Here's a heads-up for folks around here: I want to stir things up a bit come Earth Day (April 22nd). The Girl Guides have been faithfully marking the day with their Recycling Drive and Cookie Sale, every year since I don't know when. And every year that I've been involved, I've grumbled my way through it. We idle our trucks all over town for hours. We collect beverage containers and cash them in for the deposit money, and say we're doing people a favour. Oh, sure, we collect their other recyclables while we're at it, so that's a service, and it's good for the environment. Well, wait a minute. We do this once a year. What about the other 51 weeks? How is this a service? And like I said, we idle our trucks all over town. I will boldly wager without even bothering to estimate anything, that we do substantially more damage by burning that gasoline than any benefit we do by gathering those recyclables. Well, er, isn't it educational? For both the girls and the community?
Oh please! What exactly are we teaching? We can do better than that.
Last year, I tried a small challenge to the tradition. I meekly brought Garth along to drive my little old pickup truck, but I also brought my bike and trailer. With another mom and a troop of girls, I walked around our assigned collection and sales route, pushing my bike and toting our cookies and bottles in the trailer. Garth kept the truck parked with the engine off, except for a few short hops to meet us at the end of a block and see if we needed to unload.
It worked fine. In fact, it worked great, because the bike and trailer could follow the girls more closely than any motor vehicle, and there was no awkwardness about who gets to ride and who has to walk, or whether the whole group should hop in for a ride now and then.
Now if the Girl Guides wanted to try some real service, here's a suggestion. We could build several bike trailers, or beat the bushes for existing trailers buried in back of garages or up in attics. For any girls who were keen to participate, we could fit their bikes with good trailer hitches (axle mounted - see a video demo at the Wike site). Then, for Earth Day, we could run the Drive with one truck, yes, I said ONE truck, plus a fleet of bikes and trailers, and cell phones. The truck would stay parked at the recycling bins until it was called for.
But that's not all. After the Drive, for the rest of the year, yes, I said YEAR, the more senior girls would be available to collect recyclables from anyone who has difficulty getting down to the bins themselves. Perhaps they could make an arrangement with the grocery stores to help with deliveries, too. That would teach about closing a loop, tying the grocery shopping trip to the recycling trip in a meaningful cycle that will settle into habit.
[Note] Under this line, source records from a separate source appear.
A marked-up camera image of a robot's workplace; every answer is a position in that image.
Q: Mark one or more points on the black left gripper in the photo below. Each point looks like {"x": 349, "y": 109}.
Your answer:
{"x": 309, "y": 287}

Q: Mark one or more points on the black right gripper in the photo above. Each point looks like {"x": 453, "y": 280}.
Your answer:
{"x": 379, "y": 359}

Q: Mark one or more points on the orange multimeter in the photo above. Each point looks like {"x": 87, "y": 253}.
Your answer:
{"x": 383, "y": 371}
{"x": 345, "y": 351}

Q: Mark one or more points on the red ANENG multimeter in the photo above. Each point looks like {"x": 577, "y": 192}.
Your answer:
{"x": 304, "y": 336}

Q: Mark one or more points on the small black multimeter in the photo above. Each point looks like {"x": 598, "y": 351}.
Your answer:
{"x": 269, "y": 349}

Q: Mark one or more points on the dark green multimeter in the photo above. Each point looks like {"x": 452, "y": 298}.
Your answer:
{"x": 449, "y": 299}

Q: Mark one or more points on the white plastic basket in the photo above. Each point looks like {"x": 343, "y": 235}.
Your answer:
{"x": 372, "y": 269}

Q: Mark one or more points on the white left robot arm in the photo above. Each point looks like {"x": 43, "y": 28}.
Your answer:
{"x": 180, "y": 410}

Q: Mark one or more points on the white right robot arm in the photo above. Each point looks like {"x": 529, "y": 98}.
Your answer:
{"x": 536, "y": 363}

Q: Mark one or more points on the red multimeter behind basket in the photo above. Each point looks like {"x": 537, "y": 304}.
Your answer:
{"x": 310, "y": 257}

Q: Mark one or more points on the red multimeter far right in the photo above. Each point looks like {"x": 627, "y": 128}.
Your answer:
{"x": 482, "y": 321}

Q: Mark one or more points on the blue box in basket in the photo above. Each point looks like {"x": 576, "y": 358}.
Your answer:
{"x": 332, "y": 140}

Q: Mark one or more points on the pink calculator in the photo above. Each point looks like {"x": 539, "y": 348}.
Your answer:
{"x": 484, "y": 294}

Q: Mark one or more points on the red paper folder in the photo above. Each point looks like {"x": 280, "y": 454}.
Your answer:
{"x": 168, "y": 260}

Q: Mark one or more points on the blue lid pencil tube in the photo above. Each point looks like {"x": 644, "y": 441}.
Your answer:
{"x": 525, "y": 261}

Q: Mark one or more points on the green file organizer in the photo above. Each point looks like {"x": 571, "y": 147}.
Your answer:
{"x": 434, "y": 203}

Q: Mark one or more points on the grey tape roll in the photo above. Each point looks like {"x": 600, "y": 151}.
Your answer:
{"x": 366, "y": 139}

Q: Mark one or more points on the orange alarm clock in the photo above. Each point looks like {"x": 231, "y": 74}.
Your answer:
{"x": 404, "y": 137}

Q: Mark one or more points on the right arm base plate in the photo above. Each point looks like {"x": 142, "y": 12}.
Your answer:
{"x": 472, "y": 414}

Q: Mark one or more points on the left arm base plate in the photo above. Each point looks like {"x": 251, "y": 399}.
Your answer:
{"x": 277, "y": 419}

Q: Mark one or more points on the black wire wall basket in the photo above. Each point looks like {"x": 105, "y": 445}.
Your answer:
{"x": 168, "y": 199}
For those of you who are grumbling about practical details: a toboggan works great when there's too much snow and ice for the bicycle. And to keep the bananas and tomatoes from harm at 30 below, an insulated food cooler for summer picnics can do winter duty. And if you're thinking that those seniors still need to get out to the store to choose their groceries anyway, actually they don't. Some phone in their orders, and there is even an Internet catalog for shopping online from Chapman's (though Kelly tells me it has never been used, but it's there if you want to try it out). And there are probably some seniors who would welcome the chance to walk safely downtown and back, unburdened by recycling and groceries, knowing that their selections from the stores would be delivered later by a cheerful Girl Guide.
Oh, but the work! Who would co-ordinate it all?
The girls.
Period.
Come on, people. Believe in them. If you won't, who will?
solstice letter
2 days ago
2 comments:
Sounds like a fun idea.
We have an Earth Day service at our church every year and I've tried a couple of times to talk those who were able in to biking there. I even thought it would be cool to rent some four passenger bikes (they're available here) to pick up some of those who can't make it under their own power.
There has yet to be a mass buy-in to the idea.
We rented a three-passenger bike (two reclining seats for pedallers, with a little seat for a child in between) when we drove Ruth to music camp at the Peace Gardens between Manitoba and North Dakota. It was great fun, and gave a much better view of the lawns and forests and lakes than peering out a car window.